عنوان مقاله [English]
One of the most commonly used techniques in obtaining three dimensional measurements is the triangulation technique using structured light, which is based on a simple mathematical algorithm. The current paper deals with 3D scanning and model reconstruction of mechanical parts being produced in a continuous manner. The objective of the current research is to firstly scan and reconstruct the part model and secondly to improve the accuracy of the model reconstruction. A simple test rig is designed and built to scan the object. The test rig is made of optoelectrical and mechnical parts. The optoelectrical parts include a digital CCD camera and a laser light projector. A conveyor belt with controllable constant speed is used to generate the movement required when
scanning. The camera is located above the conveyor belt in a fixed unknown position. The laser light projector is installed on a five degrees of freedom robot arm facilitating the adjustment of the projector to the desired position and orientation.
The final accuracy of the reconstructed model is considerbly affected by several factors, namely; the accuracy of the intrinsic and extrinsic parameters of the camera, the light projection angle, and the uniformity of light
distribution over the entire scene, both in terms of location and time. Camera calibration is performed to identify camera parameters. Twelve parameters were identified in total. The parameters found were verified through measuring previously known 2D objects. Novel simple mirror arrangements are employed to accurately measure the light projection angle.

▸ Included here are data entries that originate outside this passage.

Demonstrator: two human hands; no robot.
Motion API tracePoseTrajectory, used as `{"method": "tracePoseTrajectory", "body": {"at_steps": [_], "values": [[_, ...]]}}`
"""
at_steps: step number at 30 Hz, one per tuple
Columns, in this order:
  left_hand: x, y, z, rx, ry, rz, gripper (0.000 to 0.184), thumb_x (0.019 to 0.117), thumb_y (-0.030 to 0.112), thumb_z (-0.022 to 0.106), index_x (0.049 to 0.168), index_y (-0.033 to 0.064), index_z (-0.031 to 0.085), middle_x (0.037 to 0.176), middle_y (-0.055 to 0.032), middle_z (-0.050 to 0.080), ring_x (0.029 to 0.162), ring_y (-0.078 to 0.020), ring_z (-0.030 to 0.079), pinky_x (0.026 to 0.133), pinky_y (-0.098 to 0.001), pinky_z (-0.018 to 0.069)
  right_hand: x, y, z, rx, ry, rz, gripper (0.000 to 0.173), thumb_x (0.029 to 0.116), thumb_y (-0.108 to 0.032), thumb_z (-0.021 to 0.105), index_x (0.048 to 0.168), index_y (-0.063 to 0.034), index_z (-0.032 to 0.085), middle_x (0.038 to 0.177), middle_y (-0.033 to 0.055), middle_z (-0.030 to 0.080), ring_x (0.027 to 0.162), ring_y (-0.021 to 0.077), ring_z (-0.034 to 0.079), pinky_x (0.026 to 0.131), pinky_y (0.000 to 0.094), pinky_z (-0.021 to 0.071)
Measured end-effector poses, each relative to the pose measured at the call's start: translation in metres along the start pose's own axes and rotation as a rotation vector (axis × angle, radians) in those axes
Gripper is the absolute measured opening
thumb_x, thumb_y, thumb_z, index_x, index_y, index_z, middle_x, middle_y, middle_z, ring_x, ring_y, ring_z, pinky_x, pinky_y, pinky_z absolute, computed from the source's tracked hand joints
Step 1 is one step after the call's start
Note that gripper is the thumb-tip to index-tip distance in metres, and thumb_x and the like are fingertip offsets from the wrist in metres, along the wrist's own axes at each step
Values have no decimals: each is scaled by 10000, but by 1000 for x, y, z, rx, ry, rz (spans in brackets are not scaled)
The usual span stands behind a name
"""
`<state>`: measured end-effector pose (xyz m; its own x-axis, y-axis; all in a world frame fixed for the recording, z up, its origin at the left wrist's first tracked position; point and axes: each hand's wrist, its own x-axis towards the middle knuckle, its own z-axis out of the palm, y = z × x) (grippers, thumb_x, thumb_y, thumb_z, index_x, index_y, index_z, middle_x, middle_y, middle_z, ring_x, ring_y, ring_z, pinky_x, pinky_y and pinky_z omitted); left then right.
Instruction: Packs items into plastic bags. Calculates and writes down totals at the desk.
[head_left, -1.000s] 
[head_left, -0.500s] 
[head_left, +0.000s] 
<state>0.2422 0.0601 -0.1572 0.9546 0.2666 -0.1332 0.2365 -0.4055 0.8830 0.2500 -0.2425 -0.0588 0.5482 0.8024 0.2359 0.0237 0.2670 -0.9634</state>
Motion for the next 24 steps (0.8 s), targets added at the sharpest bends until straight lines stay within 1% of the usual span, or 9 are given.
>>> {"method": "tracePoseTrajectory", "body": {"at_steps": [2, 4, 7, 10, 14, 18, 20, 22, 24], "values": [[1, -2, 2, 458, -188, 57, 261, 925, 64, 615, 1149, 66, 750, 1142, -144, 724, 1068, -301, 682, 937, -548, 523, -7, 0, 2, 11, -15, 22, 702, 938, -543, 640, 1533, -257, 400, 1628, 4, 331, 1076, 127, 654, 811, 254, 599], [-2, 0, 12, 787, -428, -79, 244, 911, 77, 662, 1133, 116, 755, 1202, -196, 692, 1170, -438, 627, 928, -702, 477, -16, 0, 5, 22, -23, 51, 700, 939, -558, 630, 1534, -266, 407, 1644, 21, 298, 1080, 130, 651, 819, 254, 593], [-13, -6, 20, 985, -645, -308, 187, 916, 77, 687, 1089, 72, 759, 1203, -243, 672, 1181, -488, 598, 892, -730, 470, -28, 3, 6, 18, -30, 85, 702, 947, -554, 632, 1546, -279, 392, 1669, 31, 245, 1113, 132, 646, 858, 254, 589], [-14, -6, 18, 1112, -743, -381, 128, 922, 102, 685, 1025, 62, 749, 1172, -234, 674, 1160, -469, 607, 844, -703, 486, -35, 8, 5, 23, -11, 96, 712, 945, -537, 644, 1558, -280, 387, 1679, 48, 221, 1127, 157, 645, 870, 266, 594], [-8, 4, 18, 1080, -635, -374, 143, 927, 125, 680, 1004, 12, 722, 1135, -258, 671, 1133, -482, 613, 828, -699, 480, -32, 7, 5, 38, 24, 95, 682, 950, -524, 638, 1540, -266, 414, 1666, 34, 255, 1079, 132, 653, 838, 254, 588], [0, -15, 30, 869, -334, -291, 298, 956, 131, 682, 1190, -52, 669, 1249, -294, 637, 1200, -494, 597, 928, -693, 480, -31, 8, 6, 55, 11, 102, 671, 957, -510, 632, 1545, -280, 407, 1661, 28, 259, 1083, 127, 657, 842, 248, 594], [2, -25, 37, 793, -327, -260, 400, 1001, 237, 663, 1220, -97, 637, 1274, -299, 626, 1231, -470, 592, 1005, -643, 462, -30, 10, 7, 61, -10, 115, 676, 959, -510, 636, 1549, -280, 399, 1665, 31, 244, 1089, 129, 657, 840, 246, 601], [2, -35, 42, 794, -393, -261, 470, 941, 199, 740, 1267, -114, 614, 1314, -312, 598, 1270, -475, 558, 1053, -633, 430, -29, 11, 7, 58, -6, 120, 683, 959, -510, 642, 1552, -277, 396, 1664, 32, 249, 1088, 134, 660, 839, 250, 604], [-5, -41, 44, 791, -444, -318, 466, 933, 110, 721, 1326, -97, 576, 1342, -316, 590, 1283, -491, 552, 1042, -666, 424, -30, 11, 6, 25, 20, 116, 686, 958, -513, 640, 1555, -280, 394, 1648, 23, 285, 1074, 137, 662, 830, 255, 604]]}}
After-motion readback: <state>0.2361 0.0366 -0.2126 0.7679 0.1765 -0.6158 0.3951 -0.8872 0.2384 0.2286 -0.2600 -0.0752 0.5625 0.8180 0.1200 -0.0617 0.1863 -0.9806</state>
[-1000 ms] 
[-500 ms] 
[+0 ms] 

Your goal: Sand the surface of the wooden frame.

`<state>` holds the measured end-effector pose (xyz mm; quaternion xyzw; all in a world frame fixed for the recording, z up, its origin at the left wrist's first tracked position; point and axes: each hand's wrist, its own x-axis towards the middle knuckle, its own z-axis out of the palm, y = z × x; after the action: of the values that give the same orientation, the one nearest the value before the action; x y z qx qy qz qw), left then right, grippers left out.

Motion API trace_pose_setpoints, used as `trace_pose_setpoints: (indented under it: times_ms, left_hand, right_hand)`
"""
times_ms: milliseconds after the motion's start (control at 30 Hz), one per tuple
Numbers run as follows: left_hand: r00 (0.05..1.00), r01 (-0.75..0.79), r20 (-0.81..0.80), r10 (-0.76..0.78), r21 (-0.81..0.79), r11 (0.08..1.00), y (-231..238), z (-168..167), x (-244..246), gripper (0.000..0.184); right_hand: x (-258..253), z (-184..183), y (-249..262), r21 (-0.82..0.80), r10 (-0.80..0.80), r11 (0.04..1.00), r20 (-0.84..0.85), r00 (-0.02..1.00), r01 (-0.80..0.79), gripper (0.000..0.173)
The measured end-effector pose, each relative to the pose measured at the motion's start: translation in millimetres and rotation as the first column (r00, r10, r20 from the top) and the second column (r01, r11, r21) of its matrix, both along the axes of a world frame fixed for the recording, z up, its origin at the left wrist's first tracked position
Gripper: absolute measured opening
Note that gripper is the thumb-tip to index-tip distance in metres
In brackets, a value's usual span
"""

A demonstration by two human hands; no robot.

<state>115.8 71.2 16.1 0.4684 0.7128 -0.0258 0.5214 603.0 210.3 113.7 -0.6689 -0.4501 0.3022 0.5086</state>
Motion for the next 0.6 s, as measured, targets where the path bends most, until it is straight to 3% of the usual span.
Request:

A triangulation technique, along with a laser sheet of light with Gaussian distribution, is used to generate depth information. The intersection of the sheet of light and the object produces a 3D curve. Deviations of the curve from a striaght line represent the depth information, which can be extracted and translated into height variations using the triangulation technique. The CCD camera is used to capture both the texture and the depth carrying signal. The captured data are transferred, pre-processed, processed and converted to CAD data format. Curve approximation techniques are used to smooth the curve. Consequently, the CAD model is generated in a CAD environment. The model is then exported to an analysis environment for further analysis. To improve the
accuracy of measurement, camera calibration, off-axis light source compensation, and light source parameter identification are performed.
Algorithms to calibrate the camera, to scan the object, to smooth out the data, and to construct the 3D model were developed. To test the functionality of the system, and to evaluate the accuracy of the developed system, a controlled experiment is designed and performed. The system works well and a maximum error
of less than 0.01% of full measurement scale is obtained.